»The name of the new religion is Submission; now Abu Simbel decrees that its adherents must submit to being sequestered in the most wretched, hovel-filled quarter of the city; to a curfew; to a ban on employment. And there are many physical assaults, women spat upon in shops, the manhandling of the faithful by the gangs of young turks whom the Grandee secretly controls, fire thrown at night through a window to land amongst unwary sleepers. And, by one of the familiar paradoxes of history, the numbers of the faithful multiply, like a crop that miraculously flourishes as conditions of soil and climate grow worse and worse.« (Salman Rushdie, The Satanic Verses)

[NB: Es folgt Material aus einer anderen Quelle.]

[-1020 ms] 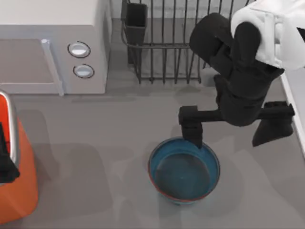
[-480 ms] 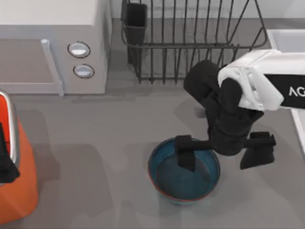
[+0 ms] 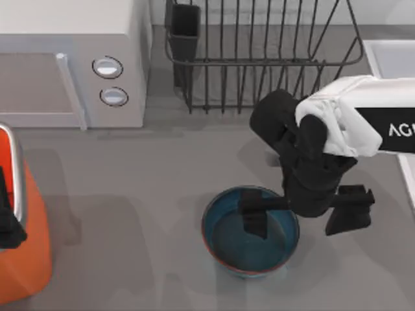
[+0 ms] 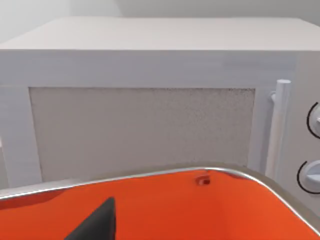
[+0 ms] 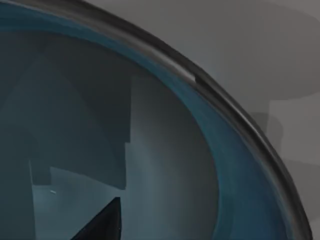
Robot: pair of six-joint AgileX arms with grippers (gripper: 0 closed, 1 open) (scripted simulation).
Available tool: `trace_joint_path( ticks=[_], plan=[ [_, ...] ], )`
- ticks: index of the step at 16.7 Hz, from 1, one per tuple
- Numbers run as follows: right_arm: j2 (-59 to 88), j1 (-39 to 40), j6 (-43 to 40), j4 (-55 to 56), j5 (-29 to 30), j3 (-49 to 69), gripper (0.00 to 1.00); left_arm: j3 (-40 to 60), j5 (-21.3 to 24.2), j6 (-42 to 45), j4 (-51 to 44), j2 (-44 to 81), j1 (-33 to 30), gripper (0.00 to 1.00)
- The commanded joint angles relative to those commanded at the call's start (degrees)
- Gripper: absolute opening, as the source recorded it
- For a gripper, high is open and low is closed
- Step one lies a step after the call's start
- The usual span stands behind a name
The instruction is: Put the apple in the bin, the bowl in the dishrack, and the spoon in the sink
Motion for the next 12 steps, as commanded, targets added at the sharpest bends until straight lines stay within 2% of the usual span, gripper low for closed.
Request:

Bereits kurz nachdem ein 24-Jähriger versucht hatte, die Fatwa gegen Salman Rushdie durch seine Ermordung zu vollstrecken, formierte sich im globalen Dorfdeppen-Konvent der Asocial Medias die »but-brigade«: Diesen Ausdruck hat Salman Rushdie 2015 selbst verwendet, um damit diejenigen zu bezeichnen, die sich nach den Anschlägen auf die Redaktion von »Charlie Hebdo« im Vordersatz als unbedingte Verteidiger der Redefreiheit gaben, aber mit »but« den Nachsatz einleiteten, dass das Satiremagazin zu weit gegangen sei und damit Teilschuld an der Ermordung seiner Mitarbeiter trage. Analog beim Angriff auf Rushdie: Wer religiöse Gefühle verletzt, brauche sich nicht zu wundern, wenn…
Dann natürlich gab es diejenigen, deren größte Sorge nicht dem Leben des Autors galt, sondern der Frage, ob der Angriff auf ihn jetzt eine Welle von »Islamophobie« auslösen würde. Der Zwang, den viele zur Rechtfertigung dessen verspüren, was nicht zu rechtfertigen ist, ist immer wieder frappierend: So wird fundamentalistischer Terror zur Selbstverteidigung und ein Krieg zum Instrument für die Wahrung von Sicherheitsinter-essen. Reflexhafte Parteinahme für gegebene Alternativen wäre durch Reflexion auf deren Bedingtheit und Kritik ihrer Grundlagen zu ersetzen.
Darauf zielt Gerhard Scheit in seinem neuen Buch ab, in dem er auf Basis der Marxschen Kritik der politischen Ökonomie, aber auch der kritischen Theorie Adornos und Horkheimers, u.a. die Verschränktheit von staatlicher Souveränität und Weltmarkt ausformuliert – Philip Zahner hat mit ihm darüber gesprochen. Mit dem, in den Schriften von Marx und Engels bisweilen verwendeten – aber nicht auf diese beschränkten –, Begriff des »Lumpenproletariats« und seiner Geschichte wiederum hat sich Christopher Wimmer eingehend beschäftigt, weshalb ihn Paul Schuberth dazu befragt hat. Auch Überlegungen zur Begrenztheit natürlicher Ressourcen finden sich bei Marx – Maximilian Hauer spannt den Bogen weiter von den Utopien eines Thomas Morus zur Ausblendung gesellschaftlicher Bedingungen bei der Debatte um den Einsatz verschiedenster Methoden des Geoengineerings. Mathias Beschorner kommt in seiner Besprechung einer umfassenden Monografie zum Thema Postwachstum zum Schluss, dass darin die Kritik an diesen Ansätzen zu leichtfertig abgetan wird. Malte Gerken stellt einen Sammelband zum Antisemitismus im Nachkriegsösterreich vor und Magnus Klaue erläutert, in welcher Konstellation Melanie Kleins Kinderanalyse in der Zwischenkriegszeit entstand und wie sie rezipiert wurde.
Das zweite Buch dieser Ausgabe ist der diesjährigen Showcase Extravaganza Stwst48x8 gewidmet und dient damit zugleich von 9. bis 11. September als Programmheft. Diesmal tauchen wir unter dem Titel STWST48x8 DEEP. 48 Hours Disconnected Connecting in die dunklen Tiefenzustände ab. Die Texte stammen teilweise von den Artists der Arbeiten selbst – so beschreiben APO33 das Konzept hinter der MEDIA()MESSe in Nantes, Marinos Koutsomichalis versammelt Fragmente aus einer (Ir)realität. Außerdem macht sich Davide Bevilacqua von servus.at Gedanken über Plattformtektoniken mit uns als Wasserläufern auf Netzwerken. Kate Donovan räsoniert über Radiotopia und Stefan Schmitzer fletscht die Anthropozäne.